WORK INSTRUCTIONS> Only those lines in the data below from the line containing "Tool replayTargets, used" through the line containing "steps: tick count", both included, should be restated word for word.

EXTRACTED RECORDS>

..........

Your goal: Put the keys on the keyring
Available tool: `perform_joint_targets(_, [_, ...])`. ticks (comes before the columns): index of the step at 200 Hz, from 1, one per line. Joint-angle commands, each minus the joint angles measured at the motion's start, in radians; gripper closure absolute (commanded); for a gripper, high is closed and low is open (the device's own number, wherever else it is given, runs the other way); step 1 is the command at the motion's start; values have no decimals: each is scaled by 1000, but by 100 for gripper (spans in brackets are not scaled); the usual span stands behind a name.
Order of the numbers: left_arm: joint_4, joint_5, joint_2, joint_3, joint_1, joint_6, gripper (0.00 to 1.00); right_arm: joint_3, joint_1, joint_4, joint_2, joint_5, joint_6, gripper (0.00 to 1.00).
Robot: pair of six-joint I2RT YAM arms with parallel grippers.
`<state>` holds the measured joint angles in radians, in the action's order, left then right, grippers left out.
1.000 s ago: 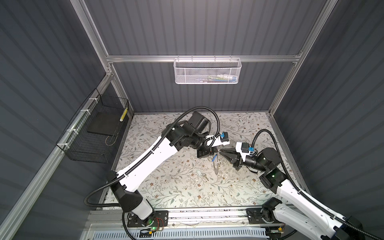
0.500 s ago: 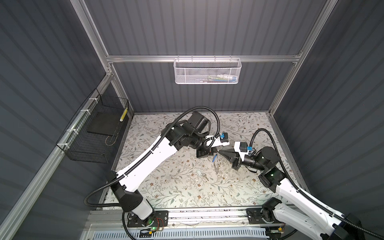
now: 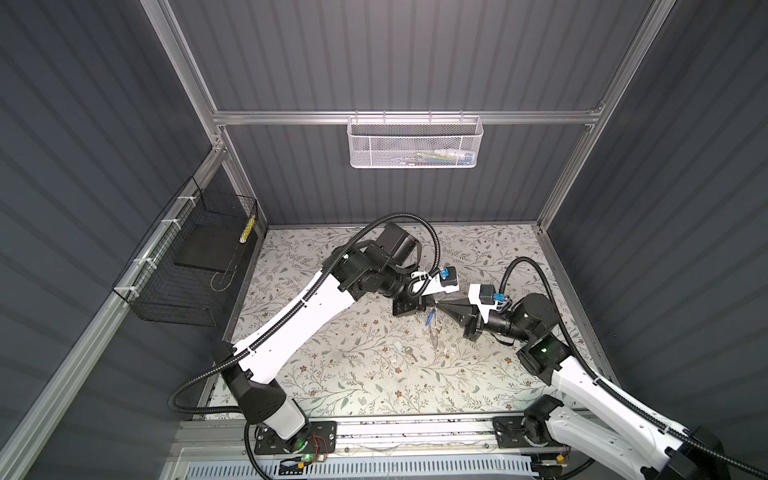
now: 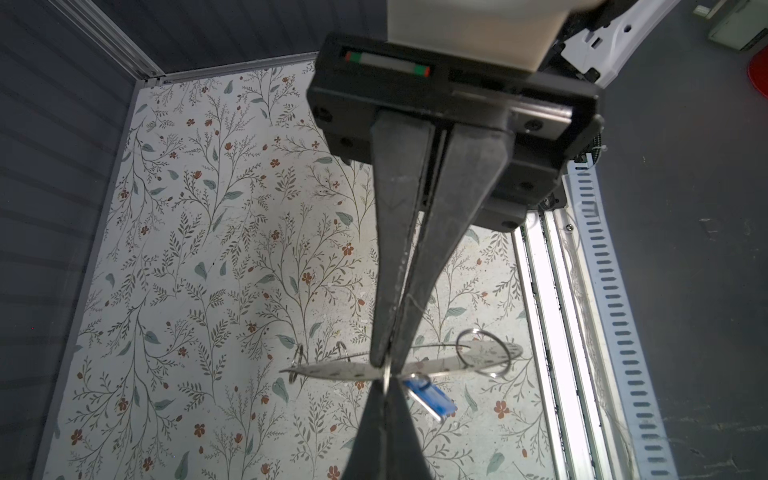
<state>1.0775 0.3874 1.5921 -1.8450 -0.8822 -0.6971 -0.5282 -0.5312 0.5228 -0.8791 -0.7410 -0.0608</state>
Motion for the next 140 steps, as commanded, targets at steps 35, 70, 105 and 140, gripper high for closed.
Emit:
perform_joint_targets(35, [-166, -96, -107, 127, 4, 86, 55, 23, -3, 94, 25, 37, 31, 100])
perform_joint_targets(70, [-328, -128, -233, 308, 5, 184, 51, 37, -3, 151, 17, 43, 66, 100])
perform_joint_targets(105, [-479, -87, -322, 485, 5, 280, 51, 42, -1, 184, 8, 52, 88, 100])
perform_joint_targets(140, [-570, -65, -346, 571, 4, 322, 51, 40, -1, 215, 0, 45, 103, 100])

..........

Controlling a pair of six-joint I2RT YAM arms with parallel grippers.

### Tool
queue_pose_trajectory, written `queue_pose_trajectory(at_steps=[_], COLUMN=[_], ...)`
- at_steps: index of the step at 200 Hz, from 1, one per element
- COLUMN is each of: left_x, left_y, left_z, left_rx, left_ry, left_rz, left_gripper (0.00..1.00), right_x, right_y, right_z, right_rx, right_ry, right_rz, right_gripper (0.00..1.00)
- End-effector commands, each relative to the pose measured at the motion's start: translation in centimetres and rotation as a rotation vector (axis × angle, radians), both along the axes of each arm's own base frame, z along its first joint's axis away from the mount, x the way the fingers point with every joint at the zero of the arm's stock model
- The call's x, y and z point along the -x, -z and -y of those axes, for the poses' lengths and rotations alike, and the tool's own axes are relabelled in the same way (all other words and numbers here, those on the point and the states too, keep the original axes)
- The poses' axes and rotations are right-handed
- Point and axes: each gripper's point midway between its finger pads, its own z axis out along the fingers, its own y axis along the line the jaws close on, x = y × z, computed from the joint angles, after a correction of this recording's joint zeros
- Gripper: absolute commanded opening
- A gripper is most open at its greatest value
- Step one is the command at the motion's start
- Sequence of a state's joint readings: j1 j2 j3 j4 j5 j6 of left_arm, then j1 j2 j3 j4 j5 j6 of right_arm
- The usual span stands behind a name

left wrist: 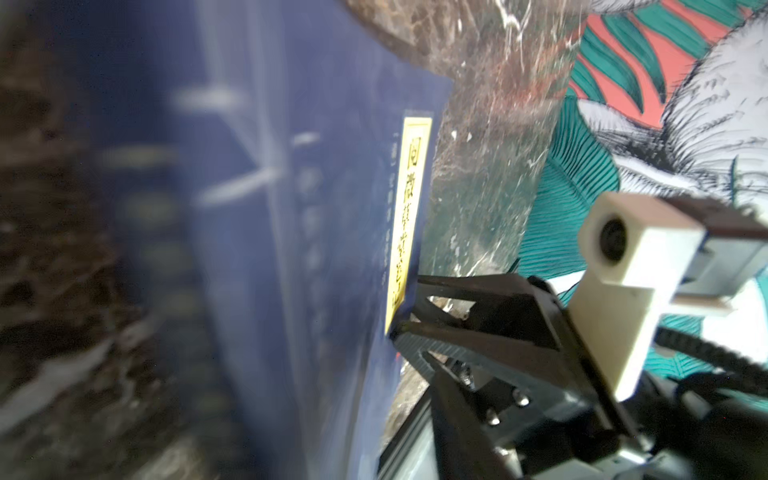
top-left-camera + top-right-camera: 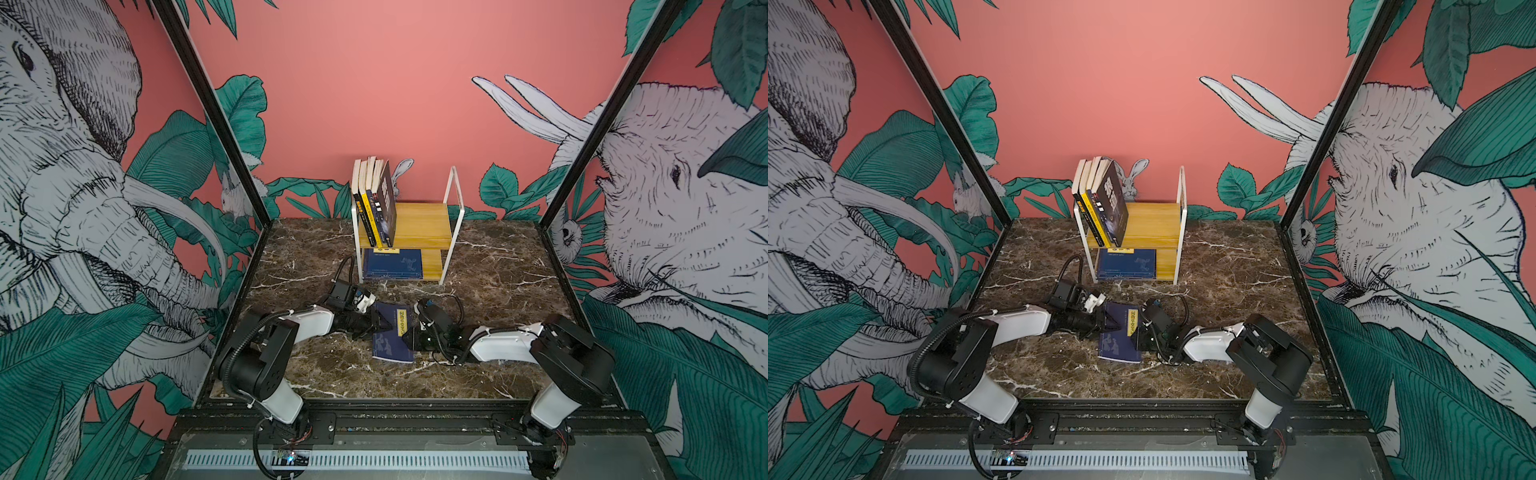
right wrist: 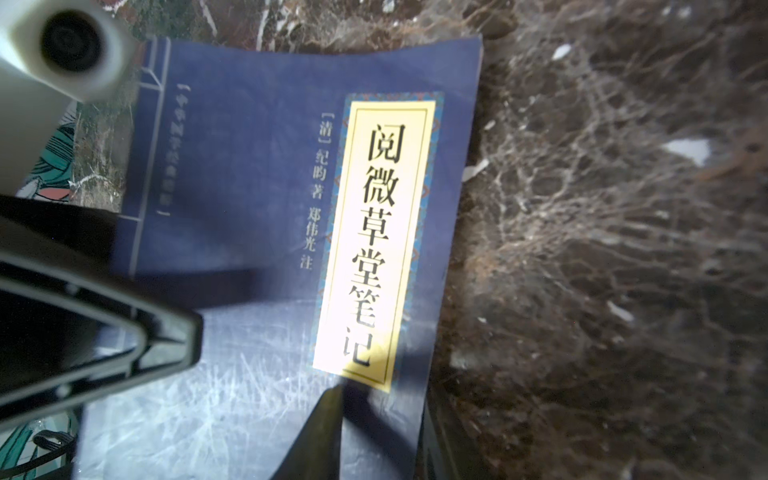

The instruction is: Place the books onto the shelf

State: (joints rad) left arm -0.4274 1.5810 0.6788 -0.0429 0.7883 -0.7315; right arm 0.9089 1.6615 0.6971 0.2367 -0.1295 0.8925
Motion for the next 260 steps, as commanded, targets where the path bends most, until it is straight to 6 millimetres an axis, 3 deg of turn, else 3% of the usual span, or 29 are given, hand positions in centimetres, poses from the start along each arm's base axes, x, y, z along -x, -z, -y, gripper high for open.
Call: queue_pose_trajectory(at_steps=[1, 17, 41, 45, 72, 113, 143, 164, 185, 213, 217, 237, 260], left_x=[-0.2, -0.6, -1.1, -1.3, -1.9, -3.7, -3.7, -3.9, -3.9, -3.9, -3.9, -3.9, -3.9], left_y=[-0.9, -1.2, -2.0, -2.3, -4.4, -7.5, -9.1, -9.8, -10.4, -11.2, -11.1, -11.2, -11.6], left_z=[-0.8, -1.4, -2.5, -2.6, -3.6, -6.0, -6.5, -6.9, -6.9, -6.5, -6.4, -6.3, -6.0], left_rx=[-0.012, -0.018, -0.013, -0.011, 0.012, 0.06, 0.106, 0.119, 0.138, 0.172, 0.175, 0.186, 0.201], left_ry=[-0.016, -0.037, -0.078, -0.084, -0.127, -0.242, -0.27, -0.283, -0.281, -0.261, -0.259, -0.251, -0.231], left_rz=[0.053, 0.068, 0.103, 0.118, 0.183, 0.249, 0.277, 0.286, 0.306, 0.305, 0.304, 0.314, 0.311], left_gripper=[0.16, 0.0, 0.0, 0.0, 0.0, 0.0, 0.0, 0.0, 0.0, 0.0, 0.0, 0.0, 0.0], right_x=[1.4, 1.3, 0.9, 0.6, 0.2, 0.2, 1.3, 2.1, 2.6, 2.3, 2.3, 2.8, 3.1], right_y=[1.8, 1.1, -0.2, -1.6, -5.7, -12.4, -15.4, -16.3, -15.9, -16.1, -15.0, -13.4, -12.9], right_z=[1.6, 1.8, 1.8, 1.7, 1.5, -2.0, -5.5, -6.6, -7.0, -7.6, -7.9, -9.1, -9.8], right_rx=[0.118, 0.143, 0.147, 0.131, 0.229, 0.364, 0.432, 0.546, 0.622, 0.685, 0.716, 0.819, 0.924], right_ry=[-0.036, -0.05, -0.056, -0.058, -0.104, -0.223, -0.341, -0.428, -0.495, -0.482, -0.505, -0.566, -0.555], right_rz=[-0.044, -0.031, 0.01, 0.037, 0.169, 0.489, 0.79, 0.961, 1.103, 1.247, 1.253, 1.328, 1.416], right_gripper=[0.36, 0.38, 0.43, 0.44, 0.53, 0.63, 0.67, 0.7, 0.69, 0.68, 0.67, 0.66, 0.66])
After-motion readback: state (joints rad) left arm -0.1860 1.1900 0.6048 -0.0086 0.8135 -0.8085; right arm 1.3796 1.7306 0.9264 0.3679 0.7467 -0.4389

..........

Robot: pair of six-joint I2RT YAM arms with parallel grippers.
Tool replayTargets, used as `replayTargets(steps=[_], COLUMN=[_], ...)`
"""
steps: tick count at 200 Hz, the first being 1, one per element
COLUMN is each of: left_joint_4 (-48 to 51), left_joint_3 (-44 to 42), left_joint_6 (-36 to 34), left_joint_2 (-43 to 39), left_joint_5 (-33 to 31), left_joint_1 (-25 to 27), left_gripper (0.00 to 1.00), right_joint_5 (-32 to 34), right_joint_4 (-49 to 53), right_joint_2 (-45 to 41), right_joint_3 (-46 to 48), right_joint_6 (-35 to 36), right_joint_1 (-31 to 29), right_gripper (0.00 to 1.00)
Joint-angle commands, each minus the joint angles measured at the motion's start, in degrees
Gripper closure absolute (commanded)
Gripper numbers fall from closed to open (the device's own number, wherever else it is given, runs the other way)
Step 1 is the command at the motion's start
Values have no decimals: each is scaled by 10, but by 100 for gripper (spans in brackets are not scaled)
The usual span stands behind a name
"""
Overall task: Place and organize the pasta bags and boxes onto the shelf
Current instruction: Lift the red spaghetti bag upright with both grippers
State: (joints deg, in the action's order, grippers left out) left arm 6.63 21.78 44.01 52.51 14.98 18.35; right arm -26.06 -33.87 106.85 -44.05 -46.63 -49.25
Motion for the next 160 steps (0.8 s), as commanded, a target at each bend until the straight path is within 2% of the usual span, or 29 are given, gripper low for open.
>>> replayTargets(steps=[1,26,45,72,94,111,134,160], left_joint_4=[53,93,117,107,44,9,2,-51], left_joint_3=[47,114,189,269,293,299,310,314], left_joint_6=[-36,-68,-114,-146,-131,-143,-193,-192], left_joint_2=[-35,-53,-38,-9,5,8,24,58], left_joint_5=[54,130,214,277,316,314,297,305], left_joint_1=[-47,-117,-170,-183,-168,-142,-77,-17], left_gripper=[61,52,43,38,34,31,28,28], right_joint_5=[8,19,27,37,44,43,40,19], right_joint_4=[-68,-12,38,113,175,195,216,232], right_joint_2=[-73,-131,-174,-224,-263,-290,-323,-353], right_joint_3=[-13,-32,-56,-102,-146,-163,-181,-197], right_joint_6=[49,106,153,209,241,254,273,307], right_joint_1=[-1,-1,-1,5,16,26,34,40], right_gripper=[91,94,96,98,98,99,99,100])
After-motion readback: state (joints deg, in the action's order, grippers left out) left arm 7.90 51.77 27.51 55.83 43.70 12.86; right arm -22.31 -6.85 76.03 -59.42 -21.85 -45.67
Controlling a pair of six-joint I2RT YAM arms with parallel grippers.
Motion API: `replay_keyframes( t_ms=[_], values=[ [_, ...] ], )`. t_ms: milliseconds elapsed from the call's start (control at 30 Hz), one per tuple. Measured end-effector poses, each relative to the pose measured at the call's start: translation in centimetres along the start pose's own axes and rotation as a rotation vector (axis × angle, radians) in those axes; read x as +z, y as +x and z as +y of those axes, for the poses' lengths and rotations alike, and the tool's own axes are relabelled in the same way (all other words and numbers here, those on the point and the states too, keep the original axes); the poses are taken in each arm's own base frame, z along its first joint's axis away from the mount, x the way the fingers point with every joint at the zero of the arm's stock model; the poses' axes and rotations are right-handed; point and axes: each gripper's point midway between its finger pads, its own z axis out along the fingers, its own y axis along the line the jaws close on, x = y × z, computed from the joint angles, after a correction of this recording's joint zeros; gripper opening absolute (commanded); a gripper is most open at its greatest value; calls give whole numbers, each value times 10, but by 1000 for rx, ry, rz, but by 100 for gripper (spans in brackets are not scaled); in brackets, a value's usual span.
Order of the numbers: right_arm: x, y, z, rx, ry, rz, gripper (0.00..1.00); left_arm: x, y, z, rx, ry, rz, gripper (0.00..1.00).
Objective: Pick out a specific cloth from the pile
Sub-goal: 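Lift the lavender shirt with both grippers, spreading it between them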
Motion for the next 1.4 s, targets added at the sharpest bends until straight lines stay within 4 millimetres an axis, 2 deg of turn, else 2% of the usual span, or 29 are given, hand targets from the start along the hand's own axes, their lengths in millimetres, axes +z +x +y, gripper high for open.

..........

REPLY TO THE TASK>
Tool replayTargets, used as `replayTargets(steps=[_], COLUMN=[_], ...)`
"""
steps: tick count at 200 Hz, the first being 1, one per element

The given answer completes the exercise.